What is With Councils and Tree Cutting?!

Chat

Chat
Say hello to your fellow members or ask questions about this community here
The Tea Rooms

What is With Councils and Tree Cutting?!

  • Didn't know where to put this, especially since its a moan more than anything!

    I'm just totally at my whit's end with one of the councils than manages the walkway (it crosses boundaries and different part are managed by different councils).

    Yesterday I came across them on one part of the walkway, at the top of the street actually, cutting down the trees and bushes (birch trees and not sure what the bushes are).  By cutting down I mean cutting down, not trimming back and this made me so angry.  It seems to be one of the first signs of spring up here that the council start massacring the greenery! 

    I have more success now with the council via Twitter (would you believe!) and he's looking into it.  I have asked what about the birds and that they're starting to nest build etc - in the stretch that they've been cutting there are House Sparrows and a couple of Song Thrushes, and let's be honest they seem to need all the help they can get just lately!

     

    I just wish they'd plant trees rather than cut them back :o(

  • Hi Paul. That walkway certainly gives you some problems. I hope your neighbours appreciate all that you do on their behalf. The wildlife certainly must love you. So glad you have been able to make the council listen and hope not too much damage has been done before they act and stop destroying the trees.

  • Hi Brenda,

    thank you :o)

    To be honest I think a lot of people, especially if they don't go on there, will just think its someone else's problem or that someone else will do something about it  I don't believe in waiting for someone else to do something, especially if i feel passionate about something :o)

    In my eyes we are very lucky to have this walkway that is teaming with wildlife, it should be cherished not taken for granted.  Although a lot of the bird life did seem to move on about 5 years ago thanks to the other council cutting down most of their trees.  They claimed they were dangerous, but there was nothing wrong with them and oddly enough the ones that you would have deemed dangerous they left!
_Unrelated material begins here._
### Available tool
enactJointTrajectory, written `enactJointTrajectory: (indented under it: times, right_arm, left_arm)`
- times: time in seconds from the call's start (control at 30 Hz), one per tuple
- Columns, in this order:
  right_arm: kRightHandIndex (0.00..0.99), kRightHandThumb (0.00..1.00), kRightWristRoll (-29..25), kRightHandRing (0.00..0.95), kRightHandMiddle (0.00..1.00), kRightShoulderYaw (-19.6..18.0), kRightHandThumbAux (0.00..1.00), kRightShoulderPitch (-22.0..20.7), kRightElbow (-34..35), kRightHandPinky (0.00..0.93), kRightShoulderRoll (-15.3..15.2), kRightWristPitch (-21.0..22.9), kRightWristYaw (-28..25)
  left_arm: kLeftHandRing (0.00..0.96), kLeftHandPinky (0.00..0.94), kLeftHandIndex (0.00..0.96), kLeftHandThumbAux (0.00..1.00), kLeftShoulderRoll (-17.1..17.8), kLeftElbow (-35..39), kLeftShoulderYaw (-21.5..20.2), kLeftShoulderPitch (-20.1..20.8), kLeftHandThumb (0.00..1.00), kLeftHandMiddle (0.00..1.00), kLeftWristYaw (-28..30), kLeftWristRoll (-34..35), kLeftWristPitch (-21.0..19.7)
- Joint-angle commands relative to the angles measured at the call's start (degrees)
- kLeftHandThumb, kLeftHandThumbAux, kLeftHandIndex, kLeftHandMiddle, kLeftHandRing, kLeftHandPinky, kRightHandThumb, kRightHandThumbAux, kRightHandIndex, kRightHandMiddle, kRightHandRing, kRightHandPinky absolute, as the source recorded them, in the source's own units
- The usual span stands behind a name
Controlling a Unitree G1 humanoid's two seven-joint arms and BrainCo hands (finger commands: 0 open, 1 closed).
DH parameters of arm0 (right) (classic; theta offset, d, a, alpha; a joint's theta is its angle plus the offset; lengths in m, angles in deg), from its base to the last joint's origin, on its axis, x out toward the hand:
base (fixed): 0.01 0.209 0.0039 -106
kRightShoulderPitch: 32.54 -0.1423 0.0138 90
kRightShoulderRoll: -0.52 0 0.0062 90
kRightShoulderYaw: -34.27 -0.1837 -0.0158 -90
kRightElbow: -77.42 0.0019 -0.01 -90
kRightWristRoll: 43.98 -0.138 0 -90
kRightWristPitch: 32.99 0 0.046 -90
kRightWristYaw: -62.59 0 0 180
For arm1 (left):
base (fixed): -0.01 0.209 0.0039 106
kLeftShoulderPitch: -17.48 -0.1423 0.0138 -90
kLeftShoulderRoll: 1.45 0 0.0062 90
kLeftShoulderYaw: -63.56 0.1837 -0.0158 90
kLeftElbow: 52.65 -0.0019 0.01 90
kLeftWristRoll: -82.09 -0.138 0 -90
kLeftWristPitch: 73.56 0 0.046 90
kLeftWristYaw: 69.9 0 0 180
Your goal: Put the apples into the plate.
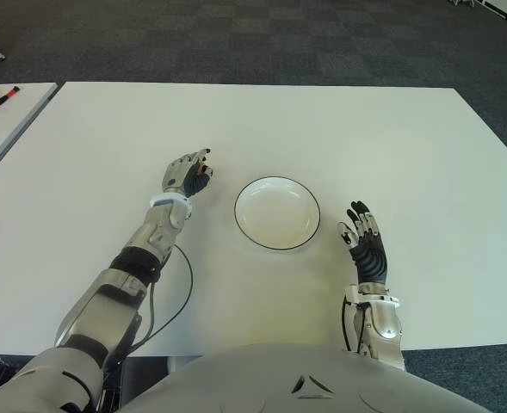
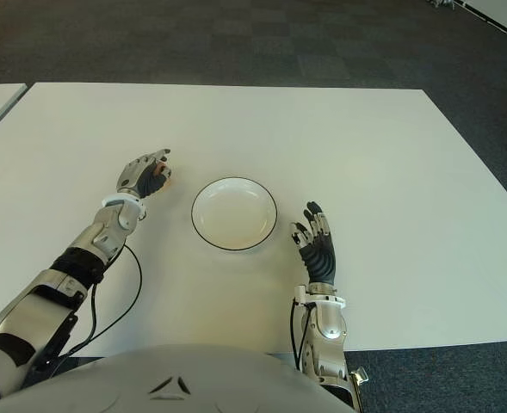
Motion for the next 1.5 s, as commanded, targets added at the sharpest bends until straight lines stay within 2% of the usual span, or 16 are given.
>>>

    Like I say, if they started replanting maybe it wouldn't be so bad, but they don't :o(

  • Hi Paul,

    You do have a lt of problems with your walkway, but it seems you may be getting through to the respective councils. You had some redpolls in your garden in the winter - and they live in Birch trees, so I do hope they haven't been nesting in the ones cut down. They eat the seeds of the birch and alder, so it seems the council have removed some of their natural foodstuff. (On the upside, this may encourage them back to your garden).

    Keep up the Twittering. You may win in the end.

  • Thank you Linda :o)

    I get so frustrated with things at times, especially when there doesn't seem to be any logic behind it.

    The bird life up here, when you stop to look for it, is more than just the Blackbirds foraging on the grass and the Woodpigeons who take over whole trees (the ones that are left that is).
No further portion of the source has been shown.